Once payment for this Lot is received from the buyer, the money will be held by Whisky-Online Ltd and only transferred to the seller once the buyer is in full legal receipt of the cask to ensure buyer's transaction is fully protected. Payment is strictly by bank transfer.
Non-UK based owners/buyers must appoint a Duty Representative to act on his/her behalf for transfer of ownership. Customs & Excise refer to the owners as the representative’s. Please be aware of this regulation before bidding. We can assist you in getting a UK representative if required.
Please note that the cask sample bottle shown is for illustration purposes only and does not form part of the sale.

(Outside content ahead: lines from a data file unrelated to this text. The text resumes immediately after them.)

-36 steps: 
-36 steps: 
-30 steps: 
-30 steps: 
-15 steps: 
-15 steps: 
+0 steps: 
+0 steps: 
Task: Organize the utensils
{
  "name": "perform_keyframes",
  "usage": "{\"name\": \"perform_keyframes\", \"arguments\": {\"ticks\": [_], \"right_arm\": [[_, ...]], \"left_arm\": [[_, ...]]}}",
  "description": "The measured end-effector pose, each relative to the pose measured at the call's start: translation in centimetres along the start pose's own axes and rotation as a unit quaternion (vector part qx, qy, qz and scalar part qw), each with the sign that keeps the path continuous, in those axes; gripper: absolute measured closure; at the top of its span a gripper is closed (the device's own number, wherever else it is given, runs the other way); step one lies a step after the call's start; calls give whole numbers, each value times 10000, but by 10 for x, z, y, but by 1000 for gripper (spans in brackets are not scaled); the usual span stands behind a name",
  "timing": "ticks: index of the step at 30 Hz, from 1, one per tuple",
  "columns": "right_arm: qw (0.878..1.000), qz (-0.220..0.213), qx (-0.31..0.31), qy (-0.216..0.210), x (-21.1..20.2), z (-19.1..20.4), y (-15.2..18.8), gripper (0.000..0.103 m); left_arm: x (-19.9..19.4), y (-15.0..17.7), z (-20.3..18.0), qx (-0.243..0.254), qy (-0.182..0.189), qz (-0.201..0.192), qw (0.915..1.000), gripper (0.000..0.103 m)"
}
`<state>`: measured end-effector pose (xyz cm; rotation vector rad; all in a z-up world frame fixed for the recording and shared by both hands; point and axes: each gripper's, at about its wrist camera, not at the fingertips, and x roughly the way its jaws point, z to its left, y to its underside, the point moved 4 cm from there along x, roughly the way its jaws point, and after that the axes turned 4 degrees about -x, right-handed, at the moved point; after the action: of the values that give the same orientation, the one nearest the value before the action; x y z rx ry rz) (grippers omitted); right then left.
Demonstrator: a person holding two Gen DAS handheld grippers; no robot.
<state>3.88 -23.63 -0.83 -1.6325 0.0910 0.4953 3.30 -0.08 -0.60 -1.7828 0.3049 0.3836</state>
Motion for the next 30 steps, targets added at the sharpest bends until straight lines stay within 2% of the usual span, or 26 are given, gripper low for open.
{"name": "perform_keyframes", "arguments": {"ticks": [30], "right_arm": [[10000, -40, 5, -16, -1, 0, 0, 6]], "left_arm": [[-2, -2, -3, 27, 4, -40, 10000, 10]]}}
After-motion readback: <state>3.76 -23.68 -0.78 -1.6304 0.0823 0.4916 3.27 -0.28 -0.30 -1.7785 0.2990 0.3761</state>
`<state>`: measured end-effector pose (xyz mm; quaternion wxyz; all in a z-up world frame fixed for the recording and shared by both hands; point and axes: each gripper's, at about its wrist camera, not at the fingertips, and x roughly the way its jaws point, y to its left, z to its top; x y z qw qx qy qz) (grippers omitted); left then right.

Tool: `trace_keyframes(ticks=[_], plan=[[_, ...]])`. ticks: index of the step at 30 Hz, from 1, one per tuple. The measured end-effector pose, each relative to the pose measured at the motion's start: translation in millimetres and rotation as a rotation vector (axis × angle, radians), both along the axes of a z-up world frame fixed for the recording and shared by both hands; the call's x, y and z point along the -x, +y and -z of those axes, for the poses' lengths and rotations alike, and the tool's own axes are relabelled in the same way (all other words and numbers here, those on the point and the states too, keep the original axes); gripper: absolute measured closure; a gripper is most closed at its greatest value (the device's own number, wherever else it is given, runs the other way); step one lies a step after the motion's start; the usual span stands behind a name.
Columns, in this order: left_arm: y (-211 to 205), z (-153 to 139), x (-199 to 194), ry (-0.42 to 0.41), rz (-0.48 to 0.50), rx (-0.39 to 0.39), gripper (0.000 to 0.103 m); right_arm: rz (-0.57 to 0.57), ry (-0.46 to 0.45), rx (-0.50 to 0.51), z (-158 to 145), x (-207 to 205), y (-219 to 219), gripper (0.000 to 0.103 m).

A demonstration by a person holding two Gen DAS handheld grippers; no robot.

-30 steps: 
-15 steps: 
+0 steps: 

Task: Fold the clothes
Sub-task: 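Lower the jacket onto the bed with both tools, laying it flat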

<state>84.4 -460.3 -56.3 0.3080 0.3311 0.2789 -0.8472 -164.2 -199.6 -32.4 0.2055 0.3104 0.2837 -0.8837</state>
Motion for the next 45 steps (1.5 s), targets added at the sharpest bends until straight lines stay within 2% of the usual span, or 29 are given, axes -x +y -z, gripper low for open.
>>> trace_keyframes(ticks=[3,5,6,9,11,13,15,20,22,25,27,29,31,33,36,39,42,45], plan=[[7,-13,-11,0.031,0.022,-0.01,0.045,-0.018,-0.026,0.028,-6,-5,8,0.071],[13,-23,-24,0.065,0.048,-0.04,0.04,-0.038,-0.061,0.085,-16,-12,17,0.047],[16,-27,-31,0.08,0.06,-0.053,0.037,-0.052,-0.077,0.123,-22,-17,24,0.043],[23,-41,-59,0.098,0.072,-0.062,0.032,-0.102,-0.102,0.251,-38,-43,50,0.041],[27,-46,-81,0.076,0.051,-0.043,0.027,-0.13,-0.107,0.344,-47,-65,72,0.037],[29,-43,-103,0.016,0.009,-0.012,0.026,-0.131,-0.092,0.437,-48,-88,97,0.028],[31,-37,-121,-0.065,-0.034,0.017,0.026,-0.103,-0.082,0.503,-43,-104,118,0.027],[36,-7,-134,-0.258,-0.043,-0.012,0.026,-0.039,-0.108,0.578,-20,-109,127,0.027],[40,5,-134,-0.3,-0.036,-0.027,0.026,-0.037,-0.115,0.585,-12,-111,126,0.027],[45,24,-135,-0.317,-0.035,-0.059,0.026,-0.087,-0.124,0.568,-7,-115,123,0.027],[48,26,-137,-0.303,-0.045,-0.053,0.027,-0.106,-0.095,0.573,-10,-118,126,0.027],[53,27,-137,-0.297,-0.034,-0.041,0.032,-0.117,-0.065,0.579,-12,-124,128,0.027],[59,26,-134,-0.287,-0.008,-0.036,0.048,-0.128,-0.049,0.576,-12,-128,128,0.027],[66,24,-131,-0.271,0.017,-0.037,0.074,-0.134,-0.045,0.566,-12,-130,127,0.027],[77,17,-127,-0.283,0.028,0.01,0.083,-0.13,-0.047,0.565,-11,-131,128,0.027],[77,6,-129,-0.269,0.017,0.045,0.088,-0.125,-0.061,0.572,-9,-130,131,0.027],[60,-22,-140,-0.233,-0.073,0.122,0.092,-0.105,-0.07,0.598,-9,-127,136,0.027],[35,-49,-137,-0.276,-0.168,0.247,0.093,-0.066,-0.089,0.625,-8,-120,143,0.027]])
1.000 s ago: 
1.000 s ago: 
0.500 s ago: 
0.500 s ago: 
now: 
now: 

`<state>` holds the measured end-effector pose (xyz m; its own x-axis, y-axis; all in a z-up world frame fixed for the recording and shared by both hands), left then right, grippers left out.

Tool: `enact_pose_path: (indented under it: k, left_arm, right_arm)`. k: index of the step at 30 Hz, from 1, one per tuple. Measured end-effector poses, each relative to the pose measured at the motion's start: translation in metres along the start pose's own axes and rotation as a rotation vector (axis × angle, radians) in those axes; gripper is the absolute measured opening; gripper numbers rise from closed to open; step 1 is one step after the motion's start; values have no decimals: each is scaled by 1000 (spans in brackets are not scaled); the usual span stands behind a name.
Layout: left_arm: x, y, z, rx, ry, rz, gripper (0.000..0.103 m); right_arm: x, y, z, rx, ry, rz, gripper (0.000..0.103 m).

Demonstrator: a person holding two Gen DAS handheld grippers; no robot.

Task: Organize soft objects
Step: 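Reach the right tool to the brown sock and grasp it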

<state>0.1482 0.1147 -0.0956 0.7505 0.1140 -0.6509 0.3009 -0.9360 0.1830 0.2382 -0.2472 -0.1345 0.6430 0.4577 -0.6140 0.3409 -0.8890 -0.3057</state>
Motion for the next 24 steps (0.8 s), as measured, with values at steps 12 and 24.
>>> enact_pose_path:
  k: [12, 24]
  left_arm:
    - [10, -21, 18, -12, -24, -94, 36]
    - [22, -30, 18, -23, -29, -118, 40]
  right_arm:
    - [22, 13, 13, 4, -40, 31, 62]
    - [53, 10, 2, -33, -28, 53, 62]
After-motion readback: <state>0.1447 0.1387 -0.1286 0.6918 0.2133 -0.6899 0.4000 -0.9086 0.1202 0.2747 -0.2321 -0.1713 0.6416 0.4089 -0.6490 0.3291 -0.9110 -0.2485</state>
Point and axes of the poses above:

Whisky-Online Auctions Tasting Notes: Tullibardine 2005 - Cask 32 - 56.0%
Nose: Charred bark and old leather chairs with flambeed spiced demerara sugar. Thick damson and raisin reductions and meaty dark broths, then black treacle with shavings of mace and cracked black pepper.
Palate: Burned cinnamon buns with shavings of orange rind and warm sticky oak spices. Forest floors, dark chocolate and dry mushrooms followed by drying Sichuan pepper and rusting iron and a touch of Valencian orange tonic.
Finish: Warm dry and long with bitter tonics and baking spices in abundance.
Comments: This is a sherry bombers sherry bomb. Big wood spices and thick rancio mingling with complex bitterness and a drying finish. Buy it and bottle without delay.
Like many of the other T distilleries, with the honourable exception of Talisker, Tullibardine is not a single malt that sets many hearts a-flutter. The distillery suffered under Whyte & MacKay’s chaotic management in the 1990s and was mothballed between 1994 and 2003, when it was sold to a private consortium.
Tullibardine’s new owners recommenced production and moved from supplying only blends and own-label bottlings to launching a range of Tullibardine official releases. Crucially, they also reracked a large proportion of the maturing stock from tired refill casks into fresh wine barriques.
Following the 2009 financial crisis, Tullibardine was sold in 2011 to French company Picard, who have done a good job expanding and repackaging the single malt range to raise the distillery’s profile. Long-aged official and independent bottlings of Tullibardine are good value at auction, particularly sherry-aged 1960s and 1970s vintages.
A private bottling is a cask of single malt or single grain whisky that has been bottled privately by its owner or owners, and usually bottles are not released for public sale. Private bottlings may sometimes be bottled for their owners by the distillery of origin, but are not official bottlings by that distillery.
Alternatively, if the cask is not housed at the distillery where it was made, it may be bottled either by another distillery or private cask storage facility, or transported to a third party commercial bottler.
Private bottlings used to be relatively common, a legacy of the whisky lake of the 1980s, when distilleries had excess stock and were desperate to offload their inventory. These kinds of casks rarely make it to private bottlings nowadays - casks that were very inexpensive twenty or thirty years ago have shot up in value, and distilleries have scrambled to buy back privately-owned casks of their own spirit, while cask owners are rarely short of offers from brokers or independent bottlers.